Author's Abstract, Page 69:
"In this paper I critique understanding held by dominant Canadian society about the reproductive lives of Indigenous women. Specifically I explore how local reproductive relations are constituted by intersecting discourses emerging out of arenas of science, medicine, public health, and front-line service provision that empower certain categories of people to nurture and reproduce, while the reproductive futures of others are discouraged and if at all possible, avoided (Ginsburg and Rapp 3). I examine how portrayals of an "epidemic" of fetal alcohol syndrome (FAS) unfolding in Indigenous communities has been invoked to support increased surveillance and control of Indigenous women's fertility, without meaningful supports and services being put in place for mem. Supporting the image of a " FAS epidemic," is the practice of non-medical labelling of Indigenous women as having fetal alcohol-related brain damage.

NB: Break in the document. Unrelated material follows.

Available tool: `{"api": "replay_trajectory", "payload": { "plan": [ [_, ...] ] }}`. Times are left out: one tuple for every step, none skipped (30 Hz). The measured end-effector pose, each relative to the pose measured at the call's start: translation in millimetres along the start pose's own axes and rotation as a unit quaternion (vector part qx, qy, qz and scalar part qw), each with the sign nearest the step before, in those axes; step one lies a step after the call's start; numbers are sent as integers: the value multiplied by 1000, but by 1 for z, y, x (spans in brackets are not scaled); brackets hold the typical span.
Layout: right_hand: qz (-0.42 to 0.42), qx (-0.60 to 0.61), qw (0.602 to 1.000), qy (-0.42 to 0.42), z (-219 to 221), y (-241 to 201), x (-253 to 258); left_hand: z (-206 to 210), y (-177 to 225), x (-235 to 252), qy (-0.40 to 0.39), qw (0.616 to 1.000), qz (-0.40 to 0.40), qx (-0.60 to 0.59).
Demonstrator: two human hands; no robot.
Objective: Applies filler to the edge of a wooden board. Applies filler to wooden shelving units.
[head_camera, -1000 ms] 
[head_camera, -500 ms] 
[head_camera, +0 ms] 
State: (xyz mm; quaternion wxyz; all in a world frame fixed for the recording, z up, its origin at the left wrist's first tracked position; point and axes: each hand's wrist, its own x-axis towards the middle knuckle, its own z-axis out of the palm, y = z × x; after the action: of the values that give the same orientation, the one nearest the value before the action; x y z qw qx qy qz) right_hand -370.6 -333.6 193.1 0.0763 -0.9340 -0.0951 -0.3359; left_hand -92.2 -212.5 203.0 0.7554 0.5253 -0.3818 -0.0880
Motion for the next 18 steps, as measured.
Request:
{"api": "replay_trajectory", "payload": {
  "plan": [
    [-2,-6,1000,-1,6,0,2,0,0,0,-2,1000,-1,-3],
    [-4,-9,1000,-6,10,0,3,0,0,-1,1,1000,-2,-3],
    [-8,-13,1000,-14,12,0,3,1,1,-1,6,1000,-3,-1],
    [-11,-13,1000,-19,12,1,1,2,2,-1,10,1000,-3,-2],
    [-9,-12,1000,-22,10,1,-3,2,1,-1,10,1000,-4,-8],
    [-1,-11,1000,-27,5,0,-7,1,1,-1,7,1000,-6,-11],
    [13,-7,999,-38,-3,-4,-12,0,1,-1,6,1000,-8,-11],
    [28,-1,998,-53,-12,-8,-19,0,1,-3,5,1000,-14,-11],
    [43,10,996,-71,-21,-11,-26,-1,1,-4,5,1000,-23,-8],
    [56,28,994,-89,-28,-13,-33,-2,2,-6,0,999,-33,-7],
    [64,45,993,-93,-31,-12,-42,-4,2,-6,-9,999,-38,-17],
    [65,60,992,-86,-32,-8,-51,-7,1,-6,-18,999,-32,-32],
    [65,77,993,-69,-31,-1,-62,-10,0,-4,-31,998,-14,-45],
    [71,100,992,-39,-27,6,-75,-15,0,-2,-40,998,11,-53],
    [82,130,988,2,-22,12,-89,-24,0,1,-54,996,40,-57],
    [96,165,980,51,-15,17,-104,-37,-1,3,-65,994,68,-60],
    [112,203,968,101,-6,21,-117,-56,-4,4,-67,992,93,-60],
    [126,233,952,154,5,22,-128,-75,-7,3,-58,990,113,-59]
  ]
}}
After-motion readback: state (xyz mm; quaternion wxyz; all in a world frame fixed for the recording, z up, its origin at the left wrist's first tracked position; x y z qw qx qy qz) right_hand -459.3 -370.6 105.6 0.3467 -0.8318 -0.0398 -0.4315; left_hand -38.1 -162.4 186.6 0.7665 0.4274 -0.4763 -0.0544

The paper examines how, with the creation of this new population of" FAS persons," FAS prevention strategies targeting Indigenous women have expanded beyond simply preventing pregnant women from drinking alcohol, but now include as an equal focus, pregnancy prevention with approaches ranging from increased use of chemical contraception' to permanent sterilization. As a micro example of this larger phenomenon, the events of the workshop described in this paper help to illustrate that apart from serving as a medical diagnosis, the category FAS simultaneously exists in Canada as a means by which negative stereotypes about Indigenous women and the place of their reproductive futures in the nation's body are reinforced. This is an image that allows for certain actions to be mobilized while others are not." (69).
Tait, Caroline L. "Simmering Outrage During an “Epidemic” of Fetal Alcohol Syndrome." Canadian Women Studies/les Cahiers de la Femme’s. 26 (3/4) (Winter/Spring 2008): 69-76.